U.S. should spend $44 billion on broadband - ccraigIW
http://www.infoworld.com/article/08/12/18/US_should_spend_44_billion_on_broadband_1.html

======
mdasen
I guess I'll be the first to say it: why?

Rural areas cannot have the same connectivity as urban areas without
government subsidy or people paying more per month. So, why shouldn't they pay
more per month?

If they shouldn't pay more per month, should they subsidize my rent so that I
don't have to pay more for housing than they do? Why shouldn't we encourage
people to live in places that it is economical to provide services?

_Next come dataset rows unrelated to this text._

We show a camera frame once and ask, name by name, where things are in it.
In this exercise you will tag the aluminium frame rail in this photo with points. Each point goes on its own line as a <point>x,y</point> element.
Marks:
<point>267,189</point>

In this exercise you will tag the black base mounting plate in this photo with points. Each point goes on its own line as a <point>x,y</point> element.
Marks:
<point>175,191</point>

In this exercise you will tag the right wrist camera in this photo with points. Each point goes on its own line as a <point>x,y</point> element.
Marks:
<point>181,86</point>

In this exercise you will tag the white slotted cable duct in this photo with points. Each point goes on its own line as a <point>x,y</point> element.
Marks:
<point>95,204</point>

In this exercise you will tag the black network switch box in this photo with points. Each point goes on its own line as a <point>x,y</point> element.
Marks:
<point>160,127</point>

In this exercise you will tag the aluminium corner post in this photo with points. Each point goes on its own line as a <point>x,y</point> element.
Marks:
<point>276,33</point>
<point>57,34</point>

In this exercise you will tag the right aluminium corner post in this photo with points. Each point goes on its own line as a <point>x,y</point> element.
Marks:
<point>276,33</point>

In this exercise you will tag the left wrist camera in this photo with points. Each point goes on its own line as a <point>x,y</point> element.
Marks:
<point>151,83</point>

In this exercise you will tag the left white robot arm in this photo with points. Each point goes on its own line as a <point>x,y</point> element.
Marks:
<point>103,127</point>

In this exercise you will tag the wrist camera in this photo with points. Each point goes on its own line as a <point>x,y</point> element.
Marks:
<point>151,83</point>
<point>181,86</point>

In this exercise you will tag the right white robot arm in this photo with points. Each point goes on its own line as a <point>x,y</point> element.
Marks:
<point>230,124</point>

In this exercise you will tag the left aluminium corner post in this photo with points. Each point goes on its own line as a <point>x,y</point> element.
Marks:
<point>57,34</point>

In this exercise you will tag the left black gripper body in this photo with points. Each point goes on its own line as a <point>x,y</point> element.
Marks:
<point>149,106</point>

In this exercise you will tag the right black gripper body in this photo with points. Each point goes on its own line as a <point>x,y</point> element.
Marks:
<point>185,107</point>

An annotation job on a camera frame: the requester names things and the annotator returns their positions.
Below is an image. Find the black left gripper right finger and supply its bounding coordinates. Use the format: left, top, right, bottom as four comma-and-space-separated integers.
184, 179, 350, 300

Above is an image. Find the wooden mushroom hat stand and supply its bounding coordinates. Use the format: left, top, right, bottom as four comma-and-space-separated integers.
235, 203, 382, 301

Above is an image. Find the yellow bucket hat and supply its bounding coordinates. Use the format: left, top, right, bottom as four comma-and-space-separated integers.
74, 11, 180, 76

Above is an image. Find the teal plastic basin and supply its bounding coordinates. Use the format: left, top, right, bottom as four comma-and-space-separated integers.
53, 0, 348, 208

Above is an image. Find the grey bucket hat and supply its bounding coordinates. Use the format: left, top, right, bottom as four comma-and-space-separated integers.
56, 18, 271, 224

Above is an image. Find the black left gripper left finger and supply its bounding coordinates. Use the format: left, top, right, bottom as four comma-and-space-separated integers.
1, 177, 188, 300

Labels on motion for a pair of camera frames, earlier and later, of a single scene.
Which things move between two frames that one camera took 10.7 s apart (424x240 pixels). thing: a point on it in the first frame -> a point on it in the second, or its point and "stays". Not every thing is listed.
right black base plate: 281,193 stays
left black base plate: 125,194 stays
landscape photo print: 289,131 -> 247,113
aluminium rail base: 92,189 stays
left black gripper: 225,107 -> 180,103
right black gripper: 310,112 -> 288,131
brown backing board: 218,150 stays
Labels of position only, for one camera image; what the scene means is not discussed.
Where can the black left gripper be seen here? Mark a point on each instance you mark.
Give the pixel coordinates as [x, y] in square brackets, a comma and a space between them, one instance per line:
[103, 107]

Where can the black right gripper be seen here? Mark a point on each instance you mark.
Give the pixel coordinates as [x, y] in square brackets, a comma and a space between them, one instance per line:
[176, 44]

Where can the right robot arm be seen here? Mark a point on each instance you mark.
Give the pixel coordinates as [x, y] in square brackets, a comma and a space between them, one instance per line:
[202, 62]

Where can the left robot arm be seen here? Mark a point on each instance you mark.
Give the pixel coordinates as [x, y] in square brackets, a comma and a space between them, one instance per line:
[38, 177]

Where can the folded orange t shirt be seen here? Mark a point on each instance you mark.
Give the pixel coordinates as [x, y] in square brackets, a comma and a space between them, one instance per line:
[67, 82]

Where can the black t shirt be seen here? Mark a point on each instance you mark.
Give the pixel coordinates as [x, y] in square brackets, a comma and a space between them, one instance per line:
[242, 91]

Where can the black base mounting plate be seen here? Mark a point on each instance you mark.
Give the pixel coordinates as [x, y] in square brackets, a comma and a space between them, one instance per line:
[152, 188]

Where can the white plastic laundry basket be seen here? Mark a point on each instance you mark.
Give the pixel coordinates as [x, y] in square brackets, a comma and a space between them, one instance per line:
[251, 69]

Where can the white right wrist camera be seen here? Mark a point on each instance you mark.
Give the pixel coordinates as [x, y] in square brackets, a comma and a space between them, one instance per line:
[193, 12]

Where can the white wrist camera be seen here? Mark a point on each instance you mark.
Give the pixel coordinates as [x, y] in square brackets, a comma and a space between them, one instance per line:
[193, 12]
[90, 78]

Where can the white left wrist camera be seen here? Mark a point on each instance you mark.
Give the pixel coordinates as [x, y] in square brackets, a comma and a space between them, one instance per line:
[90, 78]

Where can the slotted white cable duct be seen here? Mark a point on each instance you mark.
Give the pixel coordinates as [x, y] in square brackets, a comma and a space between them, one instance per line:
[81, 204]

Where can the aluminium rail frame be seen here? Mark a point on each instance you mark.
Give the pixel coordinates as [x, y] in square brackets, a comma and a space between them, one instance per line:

Rural living is different. You get a lot of privacy, freedom, land, etc. In
exchange, you loose out on things that require a dense population such as the
latest internet connectivity, theaters, stores open late at night, etc. It's a
trade off.

If we are going to stress rural broadband, I think the best idea is to push
Verizon and AT&T in their rollout of 3G wireless services. Wireless is much
easier and economical to roll out to rural areas. It isn't as fast, but it has
a good upgrade path (with speeds increasing to several Mbps in a year or two
and continuing on from then). It's also easier to upgrade. In rural areas, you
could have one tower serving many square miles and all you need to do is
upgrade that one tower. No fuss, no muss.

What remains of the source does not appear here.